Graph bootstrap percolation -- a discovery of slowness
David Fabian, Patrick Morris, Tibor Szabó
TL;DR
This survey investigates graph bootstrap percolation on $K_n$, focusing on the maximum running time $M_H(n)$ and how the infection rule $H$ shapes it, linking to weak saturation and percolation thresholds. It develops chain-based constructions (including $K_k$-chains and ladder/dilation chains) and Behrend-type dilation sets to produce near-quadratic running times for many $H$, while isolating regimes (trees, cycles, bipartite rules) where the process stabilises in sub-linear or linear time. The authors present a comprehensive framework tying combinatorial constructions, probabilistic methods, and additive number theory to the dynamics of $H$-processes, and they highlight numerous open problems (notably the asymptotics for $M_{K_5}(n)$ and potential tree-width–based bounds).
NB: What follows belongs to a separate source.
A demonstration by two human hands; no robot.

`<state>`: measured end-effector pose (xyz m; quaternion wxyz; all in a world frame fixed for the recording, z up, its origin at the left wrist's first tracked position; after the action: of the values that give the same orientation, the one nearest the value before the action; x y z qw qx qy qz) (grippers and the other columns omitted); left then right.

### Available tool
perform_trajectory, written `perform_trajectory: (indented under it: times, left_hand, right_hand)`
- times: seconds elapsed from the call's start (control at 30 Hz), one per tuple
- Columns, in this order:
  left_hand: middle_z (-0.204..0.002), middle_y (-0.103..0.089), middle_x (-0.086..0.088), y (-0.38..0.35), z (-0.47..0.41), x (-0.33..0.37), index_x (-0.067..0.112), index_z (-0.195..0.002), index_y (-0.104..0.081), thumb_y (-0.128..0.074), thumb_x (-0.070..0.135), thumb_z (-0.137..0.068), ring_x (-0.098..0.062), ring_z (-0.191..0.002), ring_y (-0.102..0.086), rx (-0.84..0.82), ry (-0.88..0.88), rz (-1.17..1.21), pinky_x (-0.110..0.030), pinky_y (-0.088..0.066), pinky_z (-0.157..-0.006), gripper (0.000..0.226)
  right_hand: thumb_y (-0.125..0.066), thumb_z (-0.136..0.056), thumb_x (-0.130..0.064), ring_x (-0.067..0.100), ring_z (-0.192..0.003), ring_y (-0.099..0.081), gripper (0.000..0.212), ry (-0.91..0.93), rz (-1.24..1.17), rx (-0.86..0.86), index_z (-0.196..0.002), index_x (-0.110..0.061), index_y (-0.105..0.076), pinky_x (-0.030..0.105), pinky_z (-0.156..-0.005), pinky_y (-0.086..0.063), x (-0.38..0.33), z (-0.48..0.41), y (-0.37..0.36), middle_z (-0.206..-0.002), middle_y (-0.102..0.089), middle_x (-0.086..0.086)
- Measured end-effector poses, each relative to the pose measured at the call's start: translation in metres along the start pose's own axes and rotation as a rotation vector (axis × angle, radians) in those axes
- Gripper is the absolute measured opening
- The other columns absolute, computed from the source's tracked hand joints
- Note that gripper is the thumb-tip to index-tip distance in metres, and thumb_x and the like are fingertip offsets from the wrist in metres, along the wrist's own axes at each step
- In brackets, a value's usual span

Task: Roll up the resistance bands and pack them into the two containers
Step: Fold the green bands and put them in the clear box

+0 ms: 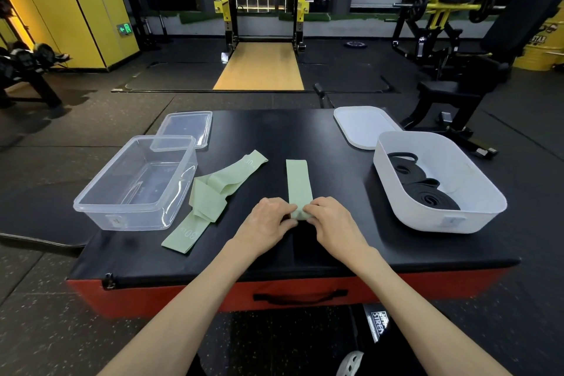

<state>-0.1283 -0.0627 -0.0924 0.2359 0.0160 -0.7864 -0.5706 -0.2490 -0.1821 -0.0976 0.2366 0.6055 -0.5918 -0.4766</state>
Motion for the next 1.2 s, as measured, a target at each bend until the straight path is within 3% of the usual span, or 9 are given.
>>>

Overall, the work reveals rich, sometimes counterintuitive interactions between graph structure and bootstrap dynamics, offering both precise results and a broad agenda for future research in extremal and probabilistic combinatorics.
Abstract
Graph bootstrap percolation is a discrete-time process capturing the spread of a virus on the edges of $K_n$. Given an initial set $G\subseteq K_n$ of infected edges, the transmission of the virus is governed by a fixed graph $H$: in each round of the process any edge $e$ of $K_n$ that is the last uninfected edge in a copy of $H$ in $K_n$ gets infected as well. Once infected, edges remain infected forever. The process was introduced by Bollobás in 1968 in the context of weak saturation and has since inspired a vast array of beautiful mathematics. The main focus of this survey is the extremal question of how long the infection process can last before stabilising. We give an exposition of our recent systematic study of this maximum running time and the influence of the infection rule $H$. The topic turns out to possess a wide variety of interesting behaviour, with connections to additive, extremal and probabilistic combinatorics. Along the way we encounter a number of surprises and attractive open problems.